The Dow Jones Industrial Average (DJI) lost 0.3% to close the day at 14,565.25. The S&P 500 declined 0.4% to finish Friday’s trading session at 1,553.28. The tech-laden Nasdaq Composite Index fell 0.7% to end at 3,203.86. The fear-gauge CBOE Volatility Index (VIX) inched up 0.2% to settle at 13.92. Consolidated volumes on the New York Stock Exchange, American Stock Exchange and Nasdaq were roughly 6.4 billion shares, lower than 2012’s daily average of 6.45 billion shares. Declining stocks outnumbered the advancers. For the 45% that advanced, 52% declined.
Benchmarks began Friday’s trading session in a bearish mood and the Dow Jones dropped as much as 171 points in the early part of the trading session. But stocks slowly trimmed losses in the later part of the trading session. A series of disappointing report on the jobs front had dragged benchmarks lower in the previous week. The S&P 500 declined 1%, the Dow Jones dropped 0.1% and the Nasdaq lost 2% over the week. Investors are also concerned about the earnings season which will get underway this week.
According to the U.S. Bureau of Labor Statistics, non-farm payroll employment increased 88,000 in the month of March. This was well below the consensus estimate of 198,000. In contrast, U.S. companies had added 268,000 jobs in February. Employment edged up in professional and business services and in health care but declined in retail trade. Professional and business services added 51,000 jobs, health care accounted for 23,000 more jobs whereas employment in construction edged up 23,000. The report revealed employment increased at its slowest pace in nine months. However, unemployment increased to 7.6% from February’s figure of 7.7%. This was primarily a result of people withdrawing from the jobs market.

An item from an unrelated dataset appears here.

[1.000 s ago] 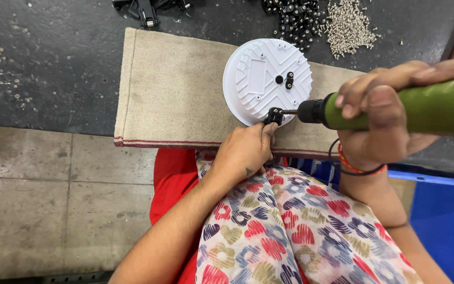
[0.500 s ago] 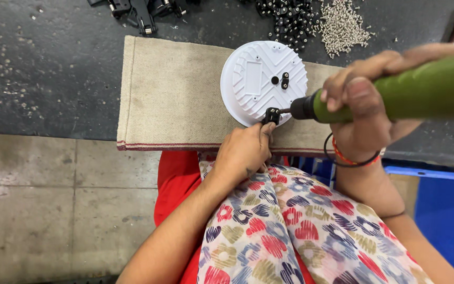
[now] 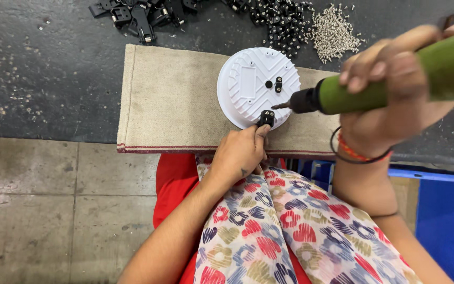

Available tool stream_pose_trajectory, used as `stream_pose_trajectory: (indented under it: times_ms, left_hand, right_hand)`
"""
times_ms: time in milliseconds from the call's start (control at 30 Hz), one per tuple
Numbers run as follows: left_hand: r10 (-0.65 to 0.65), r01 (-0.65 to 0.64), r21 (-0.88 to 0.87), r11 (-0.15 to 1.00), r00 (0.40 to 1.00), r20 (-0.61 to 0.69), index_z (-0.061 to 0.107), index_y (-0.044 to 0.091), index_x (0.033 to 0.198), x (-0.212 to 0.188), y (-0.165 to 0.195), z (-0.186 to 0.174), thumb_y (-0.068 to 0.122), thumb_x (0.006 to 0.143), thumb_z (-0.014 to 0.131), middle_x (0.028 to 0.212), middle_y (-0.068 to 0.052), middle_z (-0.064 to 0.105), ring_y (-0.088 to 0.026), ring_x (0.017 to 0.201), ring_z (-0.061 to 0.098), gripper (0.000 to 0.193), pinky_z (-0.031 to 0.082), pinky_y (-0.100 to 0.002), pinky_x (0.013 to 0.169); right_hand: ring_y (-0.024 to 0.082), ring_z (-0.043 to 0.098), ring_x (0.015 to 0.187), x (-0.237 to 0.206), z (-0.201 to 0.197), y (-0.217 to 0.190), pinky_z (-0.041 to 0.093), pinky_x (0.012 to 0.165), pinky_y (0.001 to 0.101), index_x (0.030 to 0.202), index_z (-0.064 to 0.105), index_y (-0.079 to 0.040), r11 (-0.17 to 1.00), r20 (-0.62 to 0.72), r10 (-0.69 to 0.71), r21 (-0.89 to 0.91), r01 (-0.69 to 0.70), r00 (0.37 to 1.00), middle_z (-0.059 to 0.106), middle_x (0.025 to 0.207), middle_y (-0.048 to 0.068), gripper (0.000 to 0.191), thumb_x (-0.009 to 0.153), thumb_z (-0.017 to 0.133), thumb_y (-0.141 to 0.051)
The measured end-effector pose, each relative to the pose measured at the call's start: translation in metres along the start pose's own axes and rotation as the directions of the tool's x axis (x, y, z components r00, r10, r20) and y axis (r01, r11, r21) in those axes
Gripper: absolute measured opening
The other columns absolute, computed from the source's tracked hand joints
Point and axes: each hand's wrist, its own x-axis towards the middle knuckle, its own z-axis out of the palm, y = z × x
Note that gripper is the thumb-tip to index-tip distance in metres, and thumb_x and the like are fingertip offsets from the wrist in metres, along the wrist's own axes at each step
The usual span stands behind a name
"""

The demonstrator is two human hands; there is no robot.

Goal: The person uses a green electric screwdriver to attach black plastic clips to a white circular light fixture base. They repeatedly pick up clips and screws from the table, position the clips, and drive screws to secure them.

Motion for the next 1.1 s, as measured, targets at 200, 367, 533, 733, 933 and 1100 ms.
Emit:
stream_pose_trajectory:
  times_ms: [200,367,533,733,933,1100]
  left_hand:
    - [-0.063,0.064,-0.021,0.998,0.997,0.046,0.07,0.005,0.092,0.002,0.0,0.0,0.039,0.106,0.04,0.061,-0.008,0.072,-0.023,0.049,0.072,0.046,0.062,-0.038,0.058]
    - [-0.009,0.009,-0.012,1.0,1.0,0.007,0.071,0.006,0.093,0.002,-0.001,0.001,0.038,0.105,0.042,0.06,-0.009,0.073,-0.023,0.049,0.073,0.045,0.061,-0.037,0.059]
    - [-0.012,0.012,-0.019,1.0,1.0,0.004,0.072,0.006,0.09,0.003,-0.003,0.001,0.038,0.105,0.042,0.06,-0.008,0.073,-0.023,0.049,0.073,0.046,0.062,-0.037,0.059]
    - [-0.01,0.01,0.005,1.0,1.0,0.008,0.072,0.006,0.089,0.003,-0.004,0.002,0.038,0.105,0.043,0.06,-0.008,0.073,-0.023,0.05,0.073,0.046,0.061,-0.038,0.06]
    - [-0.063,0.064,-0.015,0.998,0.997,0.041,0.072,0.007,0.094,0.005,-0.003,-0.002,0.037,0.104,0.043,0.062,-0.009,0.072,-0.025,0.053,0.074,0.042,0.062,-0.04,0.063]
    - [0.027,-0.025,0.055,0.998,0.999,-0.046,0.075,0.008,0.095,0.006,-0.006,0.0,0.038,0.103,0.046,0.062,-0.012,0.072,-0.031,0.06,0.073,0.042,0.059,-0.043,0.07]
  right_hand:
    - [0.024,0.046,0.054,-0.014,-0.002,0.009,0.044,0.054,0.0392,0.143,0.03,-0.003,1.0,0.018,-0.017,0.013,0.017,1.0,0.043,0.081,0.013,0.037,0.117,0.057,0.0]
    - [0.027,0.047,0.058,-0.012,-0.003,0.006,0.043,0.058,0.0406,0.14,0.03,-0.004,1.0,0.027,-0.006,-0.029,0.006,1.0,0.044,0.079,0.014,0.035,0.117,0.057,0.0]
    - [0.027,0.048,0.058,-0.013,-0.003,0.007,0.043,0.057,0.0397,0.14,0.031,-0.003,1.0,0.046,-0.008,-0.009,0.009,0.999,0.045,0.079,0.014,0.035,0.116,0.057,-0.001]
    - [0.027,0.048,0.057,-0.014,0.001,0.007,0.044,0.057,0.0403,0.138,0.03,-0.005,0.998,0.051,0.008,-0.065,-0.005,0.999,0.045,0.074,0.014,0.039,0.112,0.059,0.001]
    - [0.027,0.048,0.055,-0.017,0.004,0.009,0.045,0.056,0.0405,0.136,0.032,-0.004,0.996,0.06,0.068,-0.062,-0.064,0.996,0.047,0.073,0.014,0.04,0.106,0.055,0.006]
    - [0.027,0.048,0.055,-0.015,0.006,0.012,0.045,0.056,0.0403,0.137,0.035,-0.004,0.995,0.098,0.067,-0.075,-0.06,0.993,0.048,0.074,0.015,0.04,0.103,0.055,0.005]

The earnings season will get underway from this week. Alcoa Inc (NYSE:AA) will be the first Dow company to kick off the earning season. Alcoa is scheduled to report its first-quarter financial report after the close on Monday. According to S&P Capital IQ, analysts believe that profits of S&P 500 companies will increase by 0.6% in the first-quarter on a year-over-year basis. Meanwhile, consumer credit increased in February. Revolving credit increased 0.75% annually whereas non-revolving surged 11%.
The utilities sector was the biggest gainer among the S&P 500 industry groups and the Utilities SPDR (XLU) gained 0.4%. Stocks such as Duke Energy Corp (NYSE:DUK), Dominion Resources, Inc. (NYSE:D), NextEra Energy, Inc. (NYSE:NEE), Exelon Corporation (NYSE:EXC) and El Paso Electric Company (NYSE:EE) rose 0.4%, 0.2%, 0.4%, 1.2% and 0.8%, respectively.
The technology sector had a bad day and the Technology SPDR (XLK) lost 0.8%. Stocks such as Apple Inc. (NASDAQ:AAPL), Hewlett-Packard Company (NYSE:HPQ), Intel Corporation (NASDAQ:INTC), Google Inc (NASDAQ:GOOG) and Yahoo! Inc. (NASDAQ:YHOO) slipped 1.1%, 1.5%, 0.9%, 1.5% and 0.9%, respectively.